- _Task description_: Copy down every line of the data that follows exactly. Omit the pictures.

- _Dataset section_:
▬▬▬▬▬▬
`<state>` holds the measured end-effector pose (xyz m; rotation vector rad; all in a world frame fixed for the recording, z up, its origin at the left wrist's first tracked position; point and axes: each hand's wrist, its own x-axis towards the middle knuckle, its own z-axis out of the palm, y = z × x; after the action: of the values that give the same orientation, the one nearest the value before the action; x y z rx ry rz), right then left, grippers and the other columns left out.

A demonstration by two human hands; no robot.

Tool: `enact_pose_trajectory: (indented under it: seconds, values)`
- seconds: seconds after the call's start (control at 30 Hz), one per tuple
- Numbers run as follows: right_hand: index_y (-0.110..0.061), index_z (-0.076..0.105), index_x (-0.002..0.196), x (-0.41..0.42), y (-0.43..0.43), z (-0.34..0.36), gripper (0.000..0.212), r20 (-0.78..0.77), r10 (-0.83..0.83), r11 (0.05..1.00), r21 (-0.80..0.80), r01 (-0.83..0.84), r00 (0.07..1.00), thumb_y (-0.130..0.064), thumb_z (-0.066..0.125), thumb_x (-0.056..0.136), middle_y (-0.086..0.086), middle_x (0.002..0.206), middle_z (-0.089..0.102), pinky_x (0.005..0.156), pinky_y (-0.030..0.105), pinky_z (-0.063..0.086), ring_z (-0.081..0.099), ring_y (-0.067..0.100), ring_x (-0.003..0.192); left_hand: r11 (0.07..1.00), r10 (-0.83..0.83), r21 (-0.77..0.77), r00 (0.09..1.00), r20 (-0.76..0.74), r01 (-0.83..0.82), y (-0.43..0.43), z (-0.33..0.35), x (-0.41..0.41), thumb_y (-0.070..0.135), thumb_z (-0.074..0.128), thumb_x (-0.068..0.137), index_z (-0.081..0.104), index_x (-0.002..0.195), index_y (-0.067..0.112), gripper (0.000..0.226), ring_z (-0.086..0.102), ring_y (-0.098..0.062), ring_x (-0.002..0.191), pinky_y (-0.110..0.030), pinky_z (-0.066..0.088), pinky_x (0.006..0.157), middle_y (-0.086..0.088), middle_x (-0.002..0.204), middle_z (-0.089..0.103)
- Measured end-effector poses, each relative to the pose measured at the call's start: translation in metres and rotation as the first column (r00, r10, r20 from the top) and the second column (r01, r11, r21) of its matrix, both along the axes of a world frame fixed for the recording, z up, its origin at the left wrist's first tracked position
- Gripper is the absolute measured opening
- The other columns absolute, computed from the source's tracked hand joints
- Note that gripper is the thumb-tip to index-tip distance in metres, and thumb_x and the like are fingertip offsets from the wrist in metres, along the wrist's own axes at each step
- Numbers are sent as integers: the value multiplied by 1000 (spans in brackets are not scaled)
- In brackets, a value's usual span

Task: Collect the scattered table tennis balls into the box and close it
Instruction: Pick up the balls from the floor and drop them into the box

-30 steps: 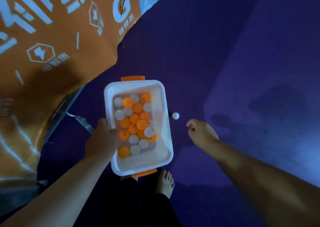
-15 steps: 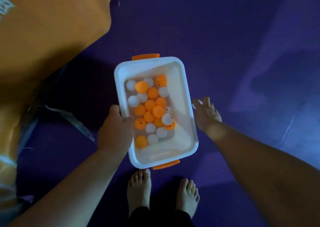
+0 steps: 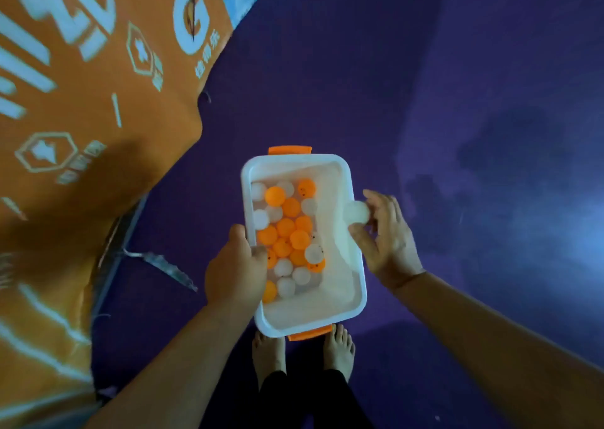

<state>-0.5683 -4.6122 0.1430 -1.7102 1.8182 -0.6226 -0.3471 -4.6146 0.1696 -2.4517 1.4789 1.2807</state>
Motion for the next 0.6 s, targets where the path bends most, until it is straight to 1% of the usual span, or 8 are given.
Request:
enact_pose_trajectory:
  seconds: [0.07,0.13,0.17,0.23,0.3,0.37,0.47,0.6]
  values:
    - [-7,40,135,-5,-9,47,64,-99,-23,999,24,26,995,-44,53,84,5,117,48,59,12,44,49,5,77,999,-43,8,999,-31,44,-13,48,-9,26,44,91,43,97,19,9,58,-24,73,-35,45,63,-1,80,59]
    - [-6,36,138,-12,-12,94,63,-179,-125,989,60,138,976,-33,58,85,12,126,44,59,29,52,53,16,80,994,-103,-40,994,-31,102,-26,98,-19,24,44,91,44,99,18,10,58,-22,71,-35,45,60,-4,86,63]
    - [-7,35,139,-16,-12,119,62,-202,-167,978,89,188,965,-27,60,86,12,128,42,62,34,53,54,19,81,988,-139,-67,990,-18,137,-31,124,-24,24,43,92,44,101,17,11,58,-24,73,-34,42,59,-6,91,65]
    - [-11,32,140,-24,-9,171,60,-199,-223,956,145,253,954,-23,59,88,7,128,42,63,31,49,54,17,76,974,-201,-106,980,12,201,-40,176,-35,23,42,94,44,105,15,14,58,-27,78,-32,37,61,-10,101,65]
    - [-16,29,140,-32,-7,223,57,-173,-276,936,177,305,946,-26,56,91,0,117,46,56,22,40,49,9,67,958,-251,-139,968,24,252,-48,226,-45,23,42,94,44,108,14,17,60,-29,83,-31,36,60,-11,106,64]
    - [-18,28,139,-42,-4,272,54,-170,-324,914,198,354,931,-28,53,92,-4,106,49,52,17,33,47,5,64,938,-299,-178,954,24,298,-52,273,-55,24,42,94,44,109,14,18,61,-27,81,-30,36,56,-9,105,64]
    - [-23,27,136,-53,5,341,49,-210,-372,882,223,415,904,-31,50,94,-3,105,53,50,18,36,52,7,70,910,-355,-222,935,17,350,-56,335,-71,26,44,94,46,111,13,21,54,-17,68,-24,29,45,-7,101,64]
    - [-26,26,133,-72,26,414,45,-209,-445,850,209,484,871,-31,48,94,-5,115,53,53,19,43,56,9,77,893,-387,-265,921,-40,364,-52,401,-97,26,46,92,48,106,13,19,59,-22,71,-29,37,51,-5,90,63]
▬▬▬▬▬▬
- _Output for this exercise_:
`<state>` holds the measured end-effector pose (xyz m; rotation vector rad; all in a world frame fixed for the recording, z up, its origin at the left wrist's first tracked position; point and axes: each hand's wrist, its own x-axis towards the middle knuckle, its own z-axis out of the palm, y = z × x; after the action: of the values that give the same orientation, the one nearest the value before the action; x y z rx ry rz), right then left, grippers and the other columns left out.

A demonstration by two human hands; no robot.

Tool: `enact_pose_trajectory: (indented under it: seconds, values)`
- seconds: seconds after the call's start (control at 30 Hz), one per tuple
- Numbers run as follows: right_hand: index_y (-0.110..0.061), index_z (-0.076..0.105), index_x (-0.002..0.196), x (-0.41..0.42), y (-0.43..0.43), z (-0.34..0.36), gripper (0.000..0.212), r20 (-0.78..0.77), r10 (-0.83..0.83), r11 (0.05..1.00), r21 (-0.80..0.80), r01 (-0.83..0.84), r00 (0.07..1.00), thumb_y (-0.130..0.064), thumb_z (-0.066..0.125), thumb_x (-0.056..0.136), middle_y (-0.086..0.086), middle_x (0.002..0.206), middle_z (-0.089..0.102), pinky_x (0.005..0.156), pinky_y (-0.030..0.105), pinky_z (-0.063..0.086), ring_z (-0.081..0.099), ring_y (-0.067..0.100), ring_x (-0.003..0.192); left_hand: r11 (0.07..1.00), r10 (-0.83..0.83), r21 (-0.77..0.77), r00 (0.09..1.00), r20 (-0.76..0.74), r01 (-0.83..0.82), y (-0.43..0.43), z (-0.33..0.35), x (-0.41..0.41), thumb_y (-0.070..0.135), thumb_z (-0.074..0.128), thumb_x (-0.068..0.137), index_z (-0.081..0.104), index_x (-0.002..0.195), index_y (-0.067..0.112), gripper (0.000..0.226), ring_z (-0.086..0.102), ring_y (-0.098..0.062), ring_x (-0.002..0.191), pinky_y (-0.110..0.030), pinky_z (-0.066..0.088), pinky_x (0.006..0.157), middle_y (-0.086..0.088), middle_x (-0.002..0.204), middle_z (-0.089..0.103)
- Measured end-effector poses, each relative to the pose measured at the call's start: translation in metres and rotation as the first column (r00, r10, r20 from the top) and the second column (r01, r11, r21) of its matrix, both along the axes of a world frame fixed for the recording, z up, its origin at the left wrist's first tracked position
- Gripper is the absolute measured opening
- The other columns absolute, computed from the source's tracked hand joints
- Note that gripper is the thumb-tip to index-tip distance in metres, and thumb_x and the like are fingertip offsets from the wrist in metres, along the wrist's own axes at each step
- Numbers are sent as integers: the value multiplied by 1000 (spans in brackets are not scaled)
- In brackets, a value's usual span

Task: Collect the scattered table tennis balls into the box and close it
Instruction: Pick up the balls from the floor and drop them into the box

-30 steps: 
-15 steps: 
+0 steps: 

<state>-0.5683 -4.6122 0.1430 -1.7102 1.8182 -0.6226 -0.3471 -4.6146 0.1696 -2.4517 1.4789 1.2807</state>
Motion for the next 0.6 s, targets where the path bends most, until it is straight to 1% of the usual span, or 8 are given.
Request:
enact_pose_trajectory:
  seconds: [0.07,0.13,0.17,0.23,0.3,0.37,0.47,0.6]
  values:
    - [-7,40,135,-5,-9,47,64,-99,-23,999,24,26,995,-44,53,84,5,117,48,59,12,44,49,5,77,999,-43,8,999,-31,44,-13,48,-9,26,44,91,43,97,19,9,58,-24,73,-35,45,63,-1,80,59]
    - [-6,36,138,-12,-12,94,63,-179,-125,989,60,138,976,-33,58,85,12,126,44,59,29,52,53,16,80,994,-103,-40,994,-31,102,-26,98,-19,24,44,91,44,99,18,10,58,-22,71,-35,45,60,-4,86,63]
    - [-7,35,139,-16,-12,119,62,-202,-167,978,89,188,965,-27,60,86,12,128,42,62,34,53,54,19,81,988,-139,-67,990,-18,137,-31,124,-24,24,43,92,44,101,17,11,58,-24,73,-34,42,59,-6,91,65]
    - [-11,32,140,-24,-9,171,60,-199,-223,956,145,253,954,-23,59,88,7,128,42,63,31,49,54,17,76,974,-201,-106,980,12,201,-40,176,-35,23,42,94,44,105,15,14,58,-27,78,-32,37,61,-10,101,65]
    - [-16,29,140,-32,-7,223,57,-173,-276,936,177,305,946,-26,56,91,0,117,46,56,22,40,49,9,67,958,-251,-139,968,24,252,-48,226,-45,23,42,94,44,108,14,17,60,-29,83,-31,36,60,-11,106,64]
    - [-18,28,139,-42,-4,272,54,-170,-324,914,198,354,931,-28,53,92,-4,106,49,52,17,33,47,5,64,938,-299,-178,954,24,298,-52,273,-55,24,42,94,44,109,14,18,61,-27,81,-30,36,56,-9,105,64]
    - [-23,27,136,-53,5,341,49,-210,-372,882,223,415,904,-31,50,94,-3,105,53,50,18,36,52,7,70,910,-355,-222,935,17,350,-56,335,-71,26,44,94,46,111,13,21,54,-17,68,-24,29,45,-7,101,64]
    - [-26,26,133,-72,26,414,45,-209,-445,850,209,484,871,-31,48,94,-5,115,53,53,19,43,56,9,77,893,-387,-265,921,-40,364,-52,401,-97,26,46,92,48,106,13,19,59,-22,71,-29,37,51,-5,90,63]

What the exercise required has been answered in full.